● **PROBLEM DESCRIPTION**: Each line of the data is to be output verbatim, with the images removed.

● **SOURCE DATA**:
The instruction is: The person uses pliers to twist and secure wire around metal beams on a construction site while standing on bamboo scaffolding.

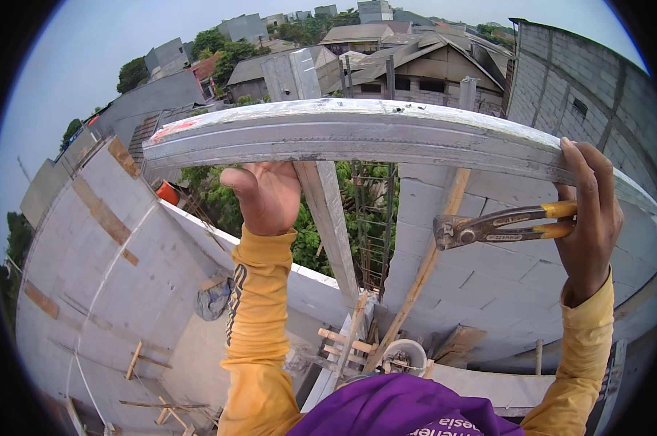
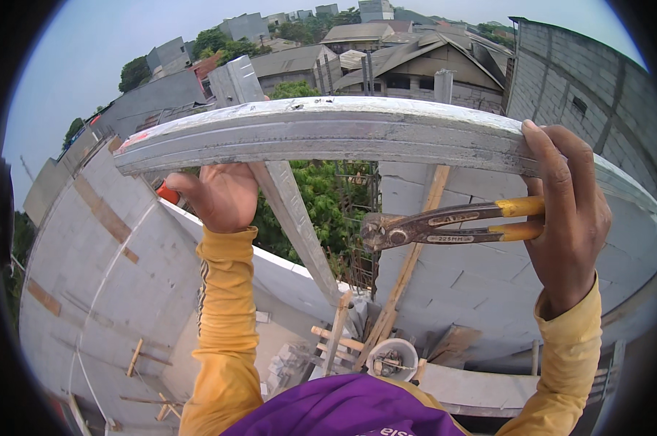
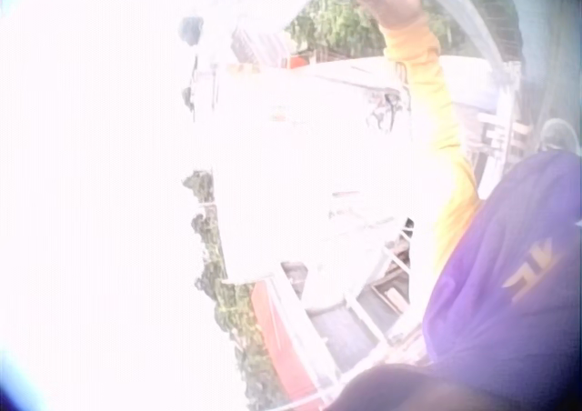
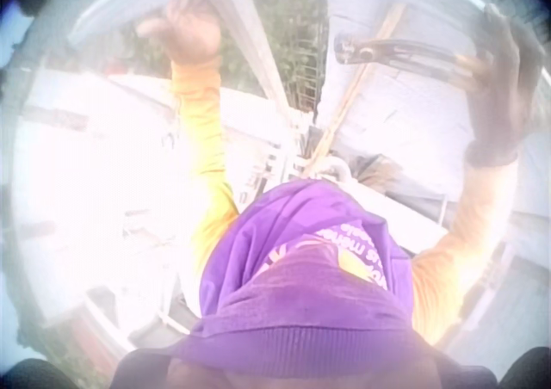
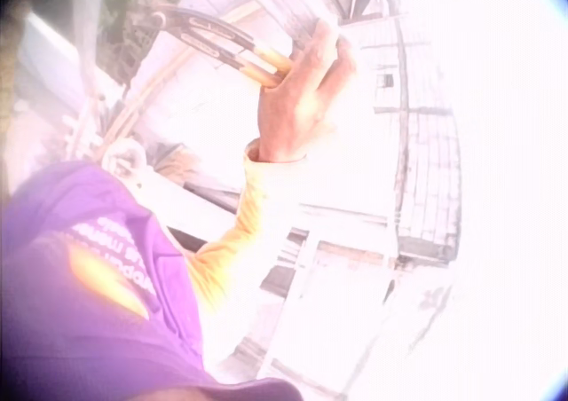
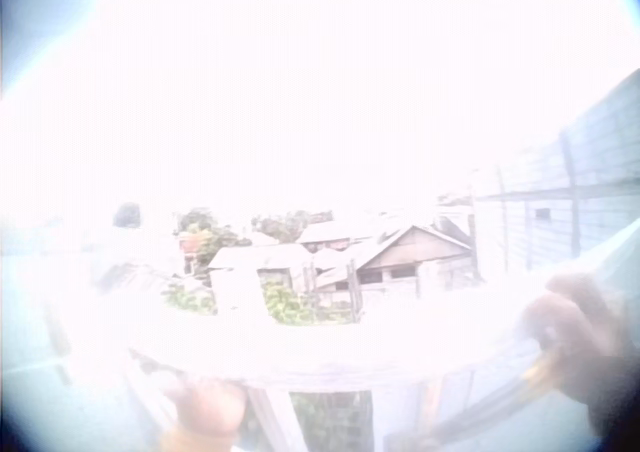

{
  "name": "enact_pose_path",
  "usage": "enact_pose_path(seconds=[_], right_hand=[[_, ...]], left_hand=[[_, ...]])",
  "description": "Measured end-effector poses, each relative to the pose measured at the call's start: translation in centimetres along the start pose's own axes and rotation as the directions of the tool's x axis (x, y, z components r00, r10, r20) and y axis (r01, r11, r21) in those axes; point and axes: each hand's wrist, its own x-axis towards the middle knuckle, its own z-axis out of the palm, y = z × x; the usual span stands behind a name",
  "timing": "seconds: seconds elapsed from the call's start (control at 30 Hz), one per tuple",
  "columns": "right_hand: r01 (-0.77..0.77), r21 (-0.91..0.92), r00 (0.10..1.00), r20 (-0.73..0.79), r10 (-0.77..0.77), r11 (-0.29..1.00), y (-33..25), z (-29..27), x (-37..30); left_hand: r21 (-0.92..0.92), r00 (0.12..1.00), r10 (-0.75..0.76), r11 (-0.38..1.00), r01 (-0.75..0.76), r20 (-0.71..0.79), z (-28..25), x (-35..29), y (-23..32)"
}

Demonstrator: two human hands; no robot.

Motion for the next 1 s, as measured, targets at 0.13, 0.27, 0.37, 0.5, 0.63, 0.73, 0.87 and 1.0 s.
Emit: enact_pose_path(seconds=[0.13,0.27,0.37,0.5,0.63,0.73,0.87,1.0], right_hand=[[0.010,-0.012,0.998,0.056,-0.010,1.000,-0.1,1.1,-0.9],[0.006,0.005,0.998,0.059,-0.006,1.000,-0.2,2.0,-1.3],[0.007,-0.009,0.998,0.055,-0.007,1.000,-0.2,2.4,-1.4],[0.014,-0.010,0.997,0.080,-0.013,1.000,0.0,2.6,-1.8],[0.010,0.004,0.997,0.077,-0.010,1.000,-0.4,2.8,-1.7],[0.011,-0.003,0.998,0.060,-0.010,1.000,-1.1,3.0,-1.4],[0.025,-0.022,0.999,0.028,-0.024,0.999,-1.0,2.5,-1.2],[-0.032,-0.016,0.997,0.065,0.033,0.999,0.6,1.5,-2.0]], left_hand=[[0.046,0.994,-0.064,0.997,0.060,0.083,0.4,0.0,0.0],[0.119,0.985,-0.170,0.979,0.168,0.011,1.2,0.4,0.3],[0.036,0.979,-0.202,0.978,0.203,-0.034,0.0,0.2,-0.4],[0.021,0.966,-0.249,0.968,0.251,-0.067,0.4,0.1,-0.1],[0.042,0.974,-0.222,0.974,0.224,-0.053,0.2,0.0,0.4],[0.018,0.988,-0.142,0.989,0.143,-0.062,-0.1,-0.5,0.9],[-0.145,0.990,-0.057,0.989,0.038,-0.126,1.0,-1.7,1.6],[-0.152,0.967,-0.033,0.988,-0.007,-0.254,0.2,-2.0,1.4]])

● **RESPONSE**:
The instruction is: The person uses pliers to twist and secure wire around metal beams on a construction site while standing on bamboo scaffolding.


{
  "name": "enact_pose_path",
  "usage": "enact_pose_path(seconds=[_], right_hand=[[_, ...]], left_hand=[[_, ...]])",
  "description": "Measured end-effector poses, each relative to the pose measured at the call's start: translation in centimetres along the start pose's own axes and rotation as the directions of the tool's x axis (x, y, z components r00, r10, r20) and y axis (r01, r11, r21) in those axes; point and axes: each hand's wrist, its own x-axis towards the middle knuckle, its own z-axis out of the palm, y = z × x; the usual span stands behind a name",
  "timing": "seconds: seconds elapsed from the call's start (control at 30 Hz), one per tuple",
  "columns": "right_hand: r01 (-0.77..0.77), r21 (-0.91..0.92), r00 (0.10..1.00), r20 (-0.73..0.79), r10 (-0.77..0.77), r11 (-0.29..1.00), y (-33..25), z (-29..27), x (-37..30); left_hand: r21 (-0.92..0.92), r00 (0.12..1.00), r10 (-0.75..0.76), r11 (-0.38..1.00), r01 (-0.75..0.76), r20 (-0.71..0.79), z (-28..25), x (-35..29), y (-23..32)"
}

Demonstrator: two human hands; no robot.

Motion for the next 1 s, as measured, targets at 0.13, 0.27, 0.37, 0.5, 0.63, 0.73, 0.87 and 1.0 s.
Emit: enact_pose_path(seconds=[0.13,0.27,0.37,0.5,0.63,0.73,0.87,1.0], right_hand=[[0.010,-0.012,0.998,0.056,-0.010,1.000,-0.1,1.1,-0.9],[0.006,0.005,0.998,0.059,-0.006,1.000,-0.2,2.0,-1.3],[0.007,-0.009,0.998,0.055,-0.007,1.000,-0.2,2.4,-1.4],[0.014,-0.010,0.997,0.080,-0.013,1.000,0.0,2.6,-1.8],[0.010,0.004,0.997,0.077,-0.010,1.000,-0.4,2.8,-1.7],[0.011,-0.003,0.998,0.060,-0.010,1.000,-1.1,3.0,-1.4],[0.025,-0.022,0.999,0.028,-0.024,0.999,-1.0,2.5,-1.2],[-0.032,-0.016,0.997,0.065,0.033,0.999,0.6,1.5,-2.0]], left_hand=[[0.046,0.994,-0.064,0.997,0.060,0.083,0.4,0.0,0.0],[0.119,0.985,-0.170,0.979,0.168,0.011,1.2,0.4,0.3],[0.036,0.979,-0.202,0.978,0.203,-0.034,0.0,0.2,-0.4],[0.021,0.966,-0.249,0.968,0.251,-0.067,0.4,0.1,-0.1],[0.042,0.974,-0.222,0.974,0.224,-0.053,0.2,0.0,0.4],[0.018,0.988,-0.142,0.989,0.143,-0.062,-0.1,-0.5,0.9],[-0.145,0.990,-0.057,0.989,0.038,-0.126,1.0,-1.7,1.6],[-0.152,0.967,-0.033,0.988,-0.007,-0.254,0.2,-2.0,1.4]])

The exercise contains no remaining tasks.